Matthias Botthof: Vorzeigeathlet und Multisportler

Mit diesem Artikel wollen wir Matthias Botthof in die Kraftmahl-Zeitkapsel einbringen. Erst mit 32 zum Bodybuilding- mit 39 zum Profi-Bodybuilding gekommen, hat er doch ein bisschen was vorzuweisen. Du erhältst hier interessante Hintergrundinfos zu seinen Anfängen, dem Werdegang und den größten Erfolgen des Kampfsportlers, Bodybuilders und Studioinhabers.

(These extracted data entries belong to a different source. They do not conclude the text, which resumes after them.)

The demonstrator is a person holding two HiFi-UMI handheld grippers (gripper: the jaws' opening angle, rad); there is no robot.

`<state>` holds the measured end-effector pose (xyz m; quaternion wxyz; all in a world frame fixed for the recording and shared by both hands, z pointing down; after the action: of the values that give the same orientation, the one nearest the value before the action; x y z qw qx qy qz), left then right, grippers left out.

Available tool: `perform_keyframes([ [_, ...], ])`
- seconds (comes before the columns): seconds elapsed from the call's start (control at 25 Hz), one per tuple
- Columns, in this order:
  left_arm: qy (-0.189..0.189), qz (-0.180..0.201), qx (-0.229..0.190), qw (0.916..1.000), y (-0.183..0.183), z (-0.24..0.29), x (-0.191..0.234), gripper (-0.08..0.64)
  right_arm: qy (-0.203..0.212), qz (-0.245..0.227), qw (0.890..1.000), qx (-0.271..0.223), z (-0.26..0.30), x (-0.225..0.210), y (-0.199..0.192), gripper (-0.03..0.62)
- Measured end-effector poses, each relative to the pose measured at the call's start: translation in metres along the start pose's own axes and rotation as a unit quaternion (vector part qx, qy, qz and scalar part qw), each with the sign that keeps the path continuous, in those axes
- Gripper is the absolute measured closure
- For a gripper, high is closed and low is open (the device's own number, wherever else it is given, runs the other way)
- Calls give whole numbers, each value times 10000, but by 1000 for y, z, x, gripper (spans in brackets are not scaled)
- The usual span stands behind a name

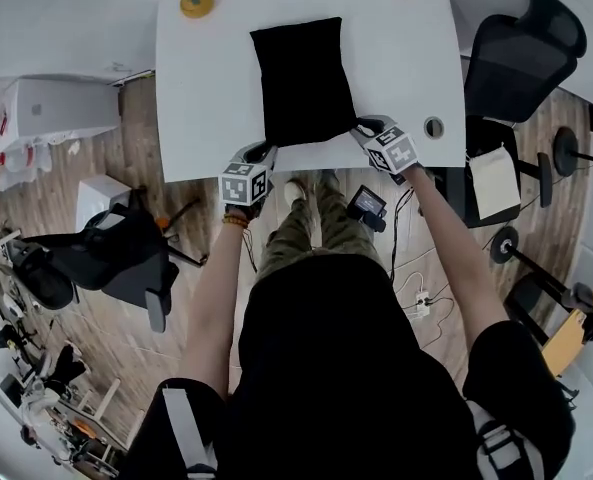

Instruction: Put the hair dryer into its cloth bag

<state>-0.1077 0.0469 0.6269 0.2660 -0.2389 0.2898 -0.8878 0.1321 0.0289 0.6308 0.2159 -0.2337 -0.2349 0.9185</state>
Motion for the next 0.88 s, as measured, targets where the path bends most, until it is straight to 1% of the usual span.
perform_keyframes([
  [0.08, 39, -15, 22, 10000, -9, -4, 2, 502, -25, -45, 10000, 21, -6, 3, -8, 450],
  [0.16, 45, 33, -68, 10000, -14, -17, 4, 449, -3, -86, 9999, -75, -20, 9, -14, 445],
  [0.28, 135, 181, -438, 9988, -10, -55, 12, 442, -11, -336, 9988, -363, -49, 23, -10, 443],
  [0.36, 333, 278, -782, 9960, 6, -79, 22, 442, -174, -682, 9950, -713, -71, 32, 9, 443],
  [0.4, 460, 350, -981, 9935, 20, -90, 27, 443, -314, -852, 9911, -971, -83, 36, 23, 443],
  [0.48, 719, 560, -1442, 9853, 57, -109, 33, 446, -616, -1085, 9792, -1599, -107, 46, 60, 448],
  [0.52, 852, 694, -1706, 9792, 80, -120, 34, 448, -759, -1170, 9713, -1926, -120, 53, 81, 449],
  [0.6, 1133, 1000, -2277, 9619, 128, -145, 31, 449, -1020, -1359, 9515, -2563, -145, 71, 123, 455],
  [0.68, 1369, 1306, -2836, 9401, 174, -174, 22, 450, -1234, -1571, 9276, -3156, -171, 93, 160, 462],
  [0.76, 1481, 1547, -3335, 9181, 211, -204, 8, 456, -1368, -1711, 9032, -3692, -197, 120, 191, 472],
  [0.88, 1662, 1754, -3984, 8848, 247, -249, -13, 472, -1486, -1771, 8695, -4364, -232, 162, 222, 483],
])
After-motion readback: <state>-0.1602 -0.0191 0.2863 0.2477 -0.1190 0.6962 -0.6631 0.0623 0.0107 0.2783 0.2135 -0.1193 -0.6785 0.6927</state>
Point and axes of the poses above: the fingertips, and each gripper's own axes: z forward along the fingers, x to its left, y out of its top, the point moved 4 cm from there along -z, backward along the fingers, and after that the axes turned 9 degrees about z, right-handed, at the moved point
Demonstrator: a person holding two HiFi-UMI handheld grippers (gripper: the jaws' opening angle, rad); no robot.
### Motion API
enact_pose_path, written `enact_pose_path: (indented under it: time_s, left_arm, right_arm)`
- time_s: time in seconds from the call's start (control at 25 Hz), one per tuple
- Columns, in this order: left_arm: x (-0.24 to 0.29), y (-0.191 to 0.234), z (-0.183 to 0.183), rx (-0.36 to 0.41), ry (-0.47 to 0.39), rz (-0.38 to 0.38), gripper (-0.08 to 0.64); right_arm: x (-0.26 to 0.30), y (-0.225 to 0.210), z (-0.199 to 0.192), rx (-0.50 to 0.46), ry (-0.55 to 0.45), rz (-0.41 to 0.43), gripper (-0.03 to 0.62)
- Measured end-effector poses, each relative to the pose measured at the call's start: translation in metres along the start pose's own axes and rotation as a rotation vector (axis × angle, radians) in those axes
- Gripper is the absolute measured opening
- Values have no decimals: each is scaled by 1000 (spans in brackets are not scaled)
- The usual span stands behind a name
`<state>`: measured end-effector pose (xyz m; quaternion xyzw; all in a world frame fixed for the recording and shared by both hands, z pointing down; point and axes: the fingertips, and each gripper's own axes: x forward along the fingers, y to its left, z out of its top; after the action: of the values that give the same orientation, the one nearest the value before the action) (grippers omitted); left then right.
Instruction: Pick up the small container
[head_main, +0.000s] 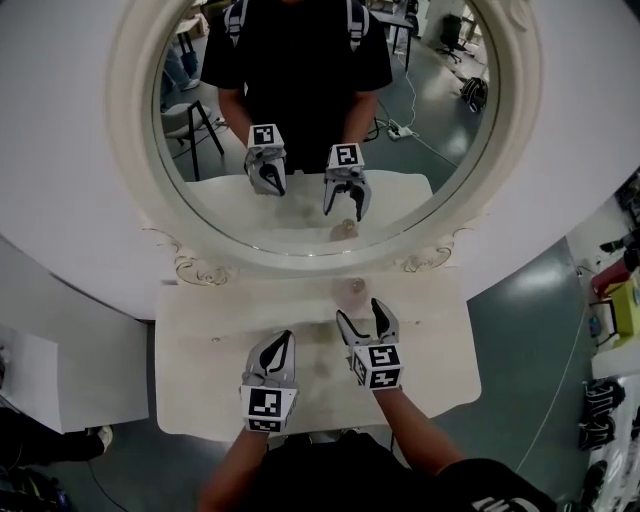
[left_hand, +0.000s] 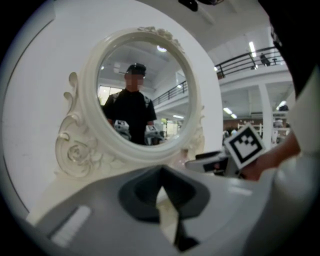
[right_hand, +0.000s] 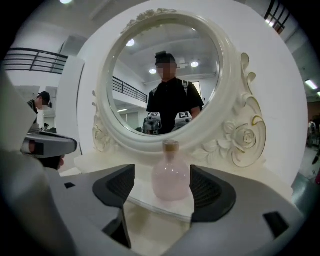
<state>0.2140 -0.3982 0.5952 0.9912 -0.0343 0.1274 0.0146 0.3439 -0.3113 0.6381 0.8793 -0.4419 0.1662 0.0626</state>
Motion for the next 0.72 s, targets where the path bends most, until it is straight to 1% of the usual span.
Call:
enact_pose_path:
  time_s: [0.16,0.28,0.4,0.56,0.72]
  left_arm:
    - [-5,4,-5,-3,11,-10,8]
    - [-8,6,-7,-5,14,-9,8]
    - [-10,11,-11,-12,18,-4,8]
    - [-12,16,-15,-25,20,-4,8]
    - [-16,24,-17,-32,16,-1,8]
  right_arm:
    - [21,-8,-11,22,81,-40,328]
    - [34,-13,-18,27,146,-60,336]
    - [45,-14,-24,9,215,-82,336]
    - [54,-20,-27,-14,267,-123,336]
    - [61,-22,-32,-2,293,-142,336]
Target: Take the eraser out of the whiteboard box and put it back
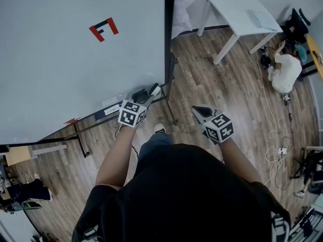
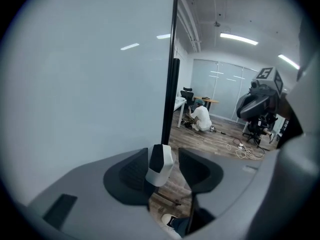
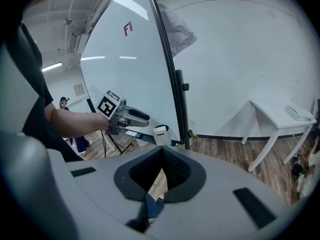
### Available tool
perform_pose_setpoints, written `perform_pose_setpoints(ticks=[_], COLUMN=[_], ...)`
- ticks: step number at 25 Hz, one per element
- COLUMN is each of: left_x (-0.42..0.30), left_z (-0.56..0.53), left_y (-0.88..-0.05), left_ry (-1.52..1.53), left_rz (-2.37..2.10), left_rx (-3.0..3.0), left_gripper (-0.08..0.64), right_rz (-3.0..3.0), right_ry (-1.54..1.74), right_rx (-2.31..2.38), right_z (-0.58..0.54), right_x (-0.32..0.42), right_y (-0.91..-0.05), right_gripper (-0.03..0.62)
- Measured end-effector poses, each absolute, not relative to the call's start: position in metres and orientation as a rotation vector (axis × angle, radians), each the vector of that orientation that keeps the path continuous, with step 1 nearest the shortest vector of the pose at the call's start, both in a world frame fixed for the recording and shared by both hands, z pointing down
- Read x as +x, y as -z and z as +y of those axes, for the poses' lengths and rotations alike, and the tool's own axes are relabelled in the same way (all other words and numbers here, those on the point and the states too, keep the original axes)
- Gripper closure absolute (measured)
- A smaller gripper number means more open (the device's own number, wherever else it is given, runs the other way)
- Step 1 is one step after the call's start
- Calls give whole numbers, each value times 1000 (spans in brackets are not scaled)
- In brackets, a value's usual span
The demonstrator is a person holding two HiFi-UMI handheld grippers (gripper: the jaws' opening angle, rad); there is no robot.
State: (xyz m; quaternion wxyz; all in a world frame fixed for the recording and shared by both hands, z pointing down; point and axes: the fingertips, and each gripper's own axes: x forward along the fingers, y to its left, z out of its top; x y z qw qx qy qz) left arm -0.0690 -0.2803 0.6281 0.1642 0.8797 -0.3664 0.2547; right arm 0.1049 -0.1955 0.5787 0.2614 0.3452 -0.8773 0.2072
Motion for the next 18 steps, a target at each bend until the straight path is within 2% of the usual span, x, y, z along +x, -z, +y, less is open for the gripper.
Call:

Bild zeigt Matthias Botthof und Arnold Schawarzenegger bei der Arnold Classig
Matthias Botthof (Mitte) mit Arnold Schwarzenegger (links) und Rafael Santonja bei seinem Gesamtsieg der IFBB Arnold Amateur Classics 2011 in Columbia. © Matthias Botthof / Mit freundlicher Genehmigung

Botthof wurde am 03. Juli 1972 in Homberg/Efze geboren. Als sein sportliches Vorbild nennt er Thomas Scheu. In der Vergangenheit neben Scheu allerdings auch das deutsche Bodybuilding-Urgestein Peter Trenz, der 2019 im Alter von nur 53 Jahren infolge einer schweren Lungenentzündung verstorben ist. Nachdem er seinen erlernten Beruf Polizeibeamter an den Nagel gehängt hatte, ist Matthias Botthof seit Anfang der 2000er Jahre bis heute ununterbrochen selbstständiger Studioinhaber.

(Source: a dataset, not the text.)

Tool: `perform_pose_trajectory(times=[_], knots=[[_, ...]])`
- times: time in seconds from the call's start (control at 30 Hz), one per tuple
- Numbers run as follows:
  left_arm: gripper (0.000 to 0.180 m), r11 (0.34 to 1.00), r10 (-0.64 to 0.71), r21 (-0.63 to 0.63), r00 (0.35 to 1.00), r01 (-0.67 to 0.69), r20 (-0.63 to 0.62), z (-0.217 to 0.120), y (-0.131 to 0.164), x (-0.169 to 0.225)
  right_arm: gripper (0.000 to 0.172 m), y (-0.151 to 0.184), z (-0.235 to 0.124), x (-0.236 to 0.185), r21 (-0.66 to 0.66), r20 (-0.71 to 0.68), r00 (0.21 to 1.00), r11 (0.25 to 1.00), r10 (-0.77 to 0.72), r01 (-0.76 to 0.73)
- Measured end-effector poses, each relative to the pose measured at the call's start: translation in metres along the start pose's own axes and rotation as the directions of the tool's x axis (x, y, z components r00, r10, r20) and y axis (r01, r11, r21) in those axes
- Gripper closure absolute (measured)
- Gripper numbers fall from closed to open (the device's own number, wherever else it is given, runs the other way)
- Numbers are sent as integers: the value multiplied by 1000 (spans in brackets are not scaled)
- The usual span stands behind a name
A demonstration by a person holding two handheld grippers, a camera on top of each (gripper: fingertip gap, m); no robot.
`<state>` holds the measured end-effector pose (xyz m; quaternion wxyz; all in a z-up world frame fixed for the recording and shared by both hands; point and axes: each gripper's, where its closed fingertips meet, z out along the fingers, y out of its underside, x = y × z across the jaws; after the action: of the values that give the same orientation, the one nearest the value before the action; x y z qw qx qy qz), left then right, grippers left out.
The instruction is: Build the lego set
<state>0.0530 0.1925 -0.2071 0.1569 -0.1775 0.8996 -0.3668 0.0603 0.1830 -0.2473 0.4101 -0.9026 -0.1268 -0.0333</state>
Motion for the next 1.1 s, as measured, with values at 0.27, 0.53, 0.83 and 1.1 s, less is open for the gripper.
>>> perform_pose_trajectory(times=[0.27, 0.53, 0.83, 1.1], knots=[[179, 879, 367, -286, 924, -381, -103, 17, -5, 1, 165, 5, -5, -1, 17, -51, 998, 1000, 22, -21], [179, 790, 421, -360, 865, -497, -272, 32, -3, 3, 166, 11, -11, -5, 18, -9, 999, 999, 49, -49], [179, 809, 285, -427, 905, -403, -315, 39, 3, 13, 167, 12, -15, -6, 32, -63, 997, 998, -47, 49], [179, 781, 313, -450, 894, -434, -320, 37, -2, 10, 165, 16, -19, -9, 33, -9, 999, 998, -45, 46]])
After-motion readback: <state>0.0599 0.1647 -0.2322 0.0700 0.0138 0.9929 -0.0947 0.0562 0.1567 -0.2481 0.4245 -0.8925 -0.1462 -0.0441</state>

Der jungen YouTube-Gemeinde ist er vor allem als Seminar-Partner von Markus Rühl bekannt, der in  Seminaren oftmals den Sprüchen von Markus Rühl Vorlagen oder schlagfertige Konter liefert. Wie er als Gesprächspartner das perfekte Gegenstück zum »Dicken« gibt und die beiden dabei eine fast filmreife Vorstellung abgeben, ist in die Social-Media-Legenden der Fitness-Szene eingegangen. Aber Matthias Botthof ist noch viel mehr als der Kumpel und Gesprächspartner von Rühl und hat vor allem national im Bodybuilding- und international im Kickboxen einiges an Erfolgen vorzuweisen.

Einer gößeren internationalen Profi-Bodybuilding-Karriere stand in erster Linie sein Alter – er wurde erst mit 39 Profibodybuilder - im Weg. Die Stärke von Matthias Botthof war ohne Frage seine Symmetrie, eine Schwäche waren lange Zeit seine Beine, was aus unserer Sicht letztlich auch auf seine Größe von 187 cm zurückzuführen ist. Sein persönlich größter Erfolg war 2011 die »Arnold Classic Amateur« und wie er später sagte, den Pokal von Arnold Schwarzenegger entgegen zu nehmen.


Die größten sportlichen Erfolge von Matthias Botthof

Kickboxen/Taekwondo

  • European Amateur Champion
  • US-Open Winner Amateur Kickboxen
  • Vice International Dutch Champion
  • 3rd place International Belgium Championchip
  • Internationaler Deutscher Meister
  • Mehrfacher Hessen- und Deutscher Meister

Bodybuilding

Off Season Gewicht: 140kg
Wettkampfgewicht: 124 kg

  • 1. Platz Newcomer Männer IV – Gesamtsieger Newcomer Meisterschaft (2004)
  • 3. Platz Heavy Weight Cup  (2004)
  • 2. Platz Hessen-Rheinland Pfalz Meisterschaft  (2004)
  • 6. Platz Deutsche Meisterschaft  (2004)
  • 1. Platz Int. Donau Cup 2005 und Gesamtsieger (2005)
  • 1. Platz Int. Rhein-Neckar-Pokal 2005 und Gesamtsieger (2005)
  • 1. Platz Großer Preis von Hessen und Rheinland Pfalz und Gesamtsieger, Best Posing Pokal (2005)
  • 1. Platz Int. Süddeutsche Meisterschaft (2005)
  • 3. Platz Int. Deutsche Meisterschaft (2005)
  • 3. Platz World Amateur Championships - IFBB, Super-HeavyWeight, 3rd (2007)
  • 1. Platz Int. Deutsche Meisterschaften - Gesamtsieger (2009)
  • 2. Platz - Body Extreme Invitational (2009)
  • 1. Platz Arnold Classic Amateur (2011)
  • 11. Platz IFBB FIBO Power (2012)
  • 14. Platz IFBB PBW Championships (2013)
  • 4. Platz IFBB Europa Dallas (2013)
  • 10. Platz IFBB Nordic Pro Championships (2013)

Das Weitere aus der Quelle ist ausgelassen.